For the final project for CSCI 4022, Advanced Data Science, we were told we could do anything we wanted as long as we used a method we learned in class. I decided to do my project on COVID-19 and politics, specifically how politics affected the COVID-19 cases of states in the United States. For my method, I chose k-means to see if I could cluster states to find something interesting.
This project required me to learn how to manage 3 different data sources effectively, use geopandas and shape files, and interpret cluster results from maps and graphs.
This README will not include the conclusions I came to but rather an overview of how to use the code and background for the project. To see my analysis and conclusions, please see the project write-up.
The code and data for this project can be found in their respective folders. All major library imports are in the first cell of the Jupyter Notebook to ensure it is easy to validate the proper setup for imports.

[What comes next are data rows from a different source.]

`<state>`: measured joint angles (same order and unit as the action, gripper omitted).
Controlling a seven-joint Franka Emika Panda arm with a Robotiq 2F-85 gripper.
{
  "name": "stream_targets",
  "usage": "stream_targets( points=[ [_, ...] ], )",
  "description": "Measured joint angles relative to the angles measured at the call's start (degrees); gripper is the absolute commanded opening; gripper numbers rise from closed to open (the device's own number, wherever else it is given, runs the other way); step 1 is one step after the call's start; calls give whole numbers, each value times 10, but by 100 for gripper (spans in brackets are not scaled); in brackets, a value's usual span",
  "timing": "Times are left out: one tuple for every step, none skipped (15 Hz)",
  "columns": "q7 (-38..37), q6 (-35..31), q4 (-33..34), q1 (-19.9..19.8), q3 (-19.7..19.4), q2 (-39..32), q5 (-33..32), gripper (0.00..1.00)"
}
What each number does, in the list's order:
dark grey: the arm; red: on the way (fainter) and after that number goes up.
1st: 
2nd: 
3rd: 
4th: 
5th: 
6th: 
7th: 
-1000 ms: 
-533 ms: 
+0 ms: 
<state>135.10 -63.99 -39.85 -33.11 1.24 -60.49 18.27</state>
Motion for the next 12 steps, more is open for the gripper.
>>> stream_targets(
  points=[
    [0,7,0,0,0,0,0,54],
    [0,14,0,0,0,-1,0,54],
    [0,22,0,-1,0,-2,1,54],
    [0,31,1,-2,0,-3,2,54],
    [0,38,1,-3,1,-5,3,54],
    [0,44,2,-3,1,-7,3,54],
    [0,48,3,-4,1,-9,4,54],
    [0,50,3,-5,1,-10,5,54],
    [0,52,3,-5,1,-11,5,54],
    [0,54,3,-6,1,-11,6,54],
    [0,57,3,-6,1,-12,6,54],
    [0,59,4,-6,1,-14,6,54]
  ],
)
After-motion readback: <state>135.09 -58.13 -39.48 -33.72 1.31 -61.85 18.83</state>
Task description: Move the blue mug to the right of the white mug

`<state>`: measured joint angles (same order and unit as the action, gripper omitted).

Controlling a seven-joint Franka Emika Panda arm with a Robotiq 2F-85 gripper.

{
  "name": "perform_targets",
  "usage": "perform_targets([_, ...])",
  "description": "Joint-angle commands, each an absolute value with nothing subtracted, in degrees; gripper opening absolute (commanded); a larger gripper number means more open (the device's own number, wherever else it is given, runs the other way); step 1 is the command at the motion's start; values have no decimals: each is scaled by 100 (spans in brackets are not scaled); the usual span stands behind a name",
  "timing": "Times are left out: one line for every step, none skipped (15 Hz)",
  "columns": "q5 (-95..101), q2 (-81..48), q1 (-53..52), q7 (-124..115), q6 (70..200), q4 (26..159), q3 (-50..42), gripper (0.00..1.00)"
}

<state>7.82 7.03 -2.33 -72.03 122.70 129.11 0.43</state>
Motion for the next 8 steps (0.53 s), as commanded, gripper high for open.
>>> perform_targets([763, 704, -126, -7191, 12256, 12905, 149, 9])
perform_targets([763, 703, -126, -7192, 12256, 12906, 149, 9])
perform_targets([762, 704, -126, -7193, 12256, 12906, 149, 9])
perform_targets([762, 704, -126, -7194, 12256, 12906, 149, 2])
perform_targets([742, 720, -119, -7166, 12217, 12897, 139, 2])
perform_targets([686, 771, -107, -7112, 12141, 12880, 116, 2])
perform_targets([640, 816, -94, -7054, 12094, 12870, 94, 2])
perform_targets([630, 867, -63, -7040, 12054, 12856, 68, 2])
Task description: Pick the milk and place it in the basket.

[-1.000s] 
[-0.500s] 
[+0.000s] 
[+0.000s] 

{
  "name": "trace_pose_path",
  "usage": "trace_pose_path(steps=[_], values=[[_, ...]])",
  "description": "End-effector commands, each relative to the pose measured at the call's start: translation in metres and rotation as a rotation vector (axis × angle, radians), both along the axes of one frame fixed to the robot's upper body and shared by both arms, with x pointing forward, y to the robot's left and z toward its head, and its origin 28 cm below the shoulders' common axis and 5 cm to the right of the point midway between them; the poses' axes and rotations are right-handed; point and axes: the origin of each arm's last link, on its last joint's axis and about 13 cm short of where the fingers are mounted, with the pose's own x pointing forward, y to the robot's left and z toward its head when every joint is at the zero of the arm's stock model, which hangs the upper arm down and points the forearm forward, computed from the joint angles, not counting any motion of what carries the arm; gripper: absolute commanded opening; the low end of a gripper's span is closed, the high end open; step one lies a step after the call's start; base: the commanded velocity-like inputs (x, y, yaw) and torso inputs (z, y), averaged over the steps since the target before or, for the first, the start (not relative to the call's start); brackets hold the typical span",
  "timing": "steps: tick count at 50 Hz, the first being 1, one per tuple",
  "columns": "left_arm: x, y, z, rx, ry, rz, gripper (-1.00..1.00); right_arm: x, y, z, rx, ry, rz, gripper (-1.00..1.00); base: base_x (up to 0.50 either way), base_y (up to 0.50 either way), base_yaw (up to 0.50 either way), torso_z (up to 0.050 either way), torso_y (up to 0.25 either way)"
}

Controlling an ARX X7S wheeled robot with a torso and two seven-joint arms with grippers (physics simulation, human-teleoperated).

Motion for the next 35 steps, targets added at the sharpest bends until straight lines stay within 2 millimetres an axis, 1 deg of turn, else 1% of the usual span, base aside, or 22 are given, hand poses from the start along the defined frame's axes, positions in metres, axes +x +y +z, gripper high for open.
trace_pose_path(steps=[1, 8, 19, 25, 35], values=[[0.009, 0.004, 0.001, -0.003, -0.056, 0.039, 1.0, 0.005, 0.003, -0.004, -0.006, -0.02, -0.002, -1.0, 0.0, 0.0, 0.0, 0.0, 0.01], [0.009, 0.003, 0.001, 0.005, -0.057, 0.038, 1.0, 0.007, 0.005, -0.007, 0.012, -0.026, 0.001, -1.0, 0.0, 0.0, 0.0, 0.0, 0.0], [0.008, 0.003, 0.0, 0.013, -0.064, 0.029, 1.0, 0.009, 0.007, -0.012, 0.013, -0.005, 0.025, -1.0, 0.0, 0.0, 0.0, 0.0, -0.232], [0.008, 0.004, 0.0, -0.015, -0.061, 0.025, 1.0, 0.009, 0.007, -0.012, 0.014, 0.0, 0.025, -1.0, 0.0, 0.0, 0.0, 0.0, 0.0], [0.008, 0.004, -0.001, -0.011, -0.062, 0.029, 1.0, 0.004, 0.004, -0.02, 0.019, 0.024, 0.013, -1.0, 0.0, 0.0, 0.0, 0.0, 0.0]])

For my project, I decided to use seeds to ensure the graphics I used in my presentation and write up can be recreated (all use the seed 2020). All the code needed to make the plots seen in the presentation and write-up are provided in the Jupyter Notebook.

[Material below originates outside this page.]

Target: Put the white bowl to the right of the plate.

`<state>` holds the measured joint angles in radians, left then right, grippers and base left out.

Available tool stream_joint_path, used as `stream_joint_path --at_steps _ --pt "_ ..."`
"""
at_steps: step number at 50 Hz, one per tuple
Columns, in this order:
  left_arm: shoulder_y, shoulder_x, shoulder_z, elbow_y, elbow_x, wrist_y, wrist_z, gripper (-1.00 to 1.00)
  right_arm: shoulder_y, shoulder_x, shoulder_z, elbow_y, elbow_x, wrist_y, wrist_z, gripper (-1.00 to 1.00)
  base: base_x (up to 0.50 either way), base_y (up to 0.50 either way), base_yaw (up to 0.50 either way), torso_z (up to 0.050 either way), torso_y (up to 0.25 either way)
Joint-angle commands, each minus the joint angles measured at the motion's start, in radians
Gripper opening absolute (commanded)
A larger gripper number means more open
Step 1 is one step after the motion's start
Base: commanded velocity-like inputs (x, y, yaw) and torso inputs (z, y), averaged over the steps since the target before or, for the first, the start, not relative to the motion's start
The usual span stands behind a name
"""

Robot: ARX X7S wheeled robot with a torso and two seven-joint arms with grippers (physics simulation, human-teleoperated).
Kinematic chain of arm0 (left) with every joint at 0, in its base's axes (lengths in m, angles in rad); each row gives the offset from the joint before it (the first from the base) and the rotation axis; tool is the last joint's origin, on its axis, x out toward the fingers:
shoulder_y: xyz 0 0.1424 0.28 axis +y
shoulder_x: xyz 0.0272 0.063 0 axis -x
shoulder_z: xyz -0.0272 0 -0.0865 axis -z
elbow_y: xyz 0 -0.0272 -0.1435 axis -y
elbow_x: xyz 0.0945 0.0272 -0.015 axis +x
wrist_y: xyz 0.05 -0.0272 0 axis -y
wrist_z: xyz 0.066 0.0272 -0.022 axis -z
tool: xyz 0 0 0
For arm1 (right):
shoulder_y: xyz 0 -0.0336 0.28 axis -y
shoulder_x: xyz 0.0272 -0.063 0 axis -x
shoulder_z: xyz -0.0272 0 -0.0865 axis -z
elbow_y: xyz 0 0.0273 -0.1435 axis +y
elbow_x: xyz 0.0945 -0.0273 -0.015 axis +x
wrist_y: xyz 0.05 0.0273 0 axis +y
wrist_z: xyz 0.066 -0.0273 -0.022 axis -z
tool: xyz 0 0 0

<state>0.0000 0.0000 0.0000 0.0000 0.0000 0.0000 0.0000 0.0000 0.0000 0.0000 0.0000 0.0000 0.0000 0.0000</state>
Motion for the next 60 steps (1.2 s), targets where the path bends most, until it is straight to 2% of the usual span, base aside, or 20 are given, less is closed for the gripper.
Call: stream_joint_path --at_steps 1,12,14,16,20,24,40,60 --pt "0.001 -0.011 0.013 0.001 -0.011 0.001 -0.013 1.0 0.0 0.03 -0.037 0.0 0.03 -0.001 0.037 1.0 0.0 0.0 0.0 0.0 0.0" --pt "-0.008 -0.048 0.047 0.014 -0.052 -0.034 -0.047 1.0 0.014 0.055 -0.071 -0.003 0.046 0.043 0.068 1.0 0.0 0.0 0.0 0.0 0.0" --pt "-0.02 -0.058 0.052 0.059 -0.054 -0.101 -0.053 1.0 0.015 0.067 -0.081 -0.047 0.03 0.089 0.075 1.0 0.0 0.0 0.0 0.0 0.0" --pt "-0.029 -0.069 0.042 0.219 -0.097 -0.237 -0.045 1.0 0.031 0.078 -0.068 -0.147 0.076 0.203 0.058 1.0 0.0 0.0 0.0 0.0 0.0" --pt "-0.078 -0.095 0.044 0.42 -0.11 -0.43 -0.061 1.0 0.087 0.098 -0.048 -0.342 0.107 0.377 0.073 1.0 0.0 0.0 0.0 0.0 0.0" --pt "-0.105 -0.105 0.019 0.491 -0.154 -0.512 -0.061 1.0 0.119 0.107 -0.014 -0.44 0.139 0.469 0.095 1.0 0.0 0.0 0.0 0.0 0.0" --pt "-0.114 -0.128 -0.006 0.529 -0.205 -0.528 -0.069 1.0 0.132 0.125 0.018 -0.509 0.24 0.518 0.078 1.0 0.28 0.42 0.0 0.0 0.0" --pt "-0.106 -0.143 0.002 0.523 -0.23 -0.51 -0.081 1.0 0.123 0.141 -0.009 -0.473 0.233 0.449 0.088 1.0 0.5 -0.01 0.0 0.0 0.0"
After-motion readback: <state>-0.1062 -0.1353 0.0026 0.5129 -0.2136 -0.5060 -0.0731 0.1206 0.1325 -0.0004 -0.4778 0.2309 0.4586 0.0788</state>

To use this code, create a new cell, organize the data in a new cell, and finally use the desired plotting function. There are functions for simple linear regression, an elbow plot for k-means to check for the optimal number of clusters, one to plot the clustered states on a scatter plot, and finally two map plotting functions: one with Hawaii and Alaska, and one without. The colors might not correlate between functions and clusters because the clusters are randomized with every run of the k-means clustering algorithm.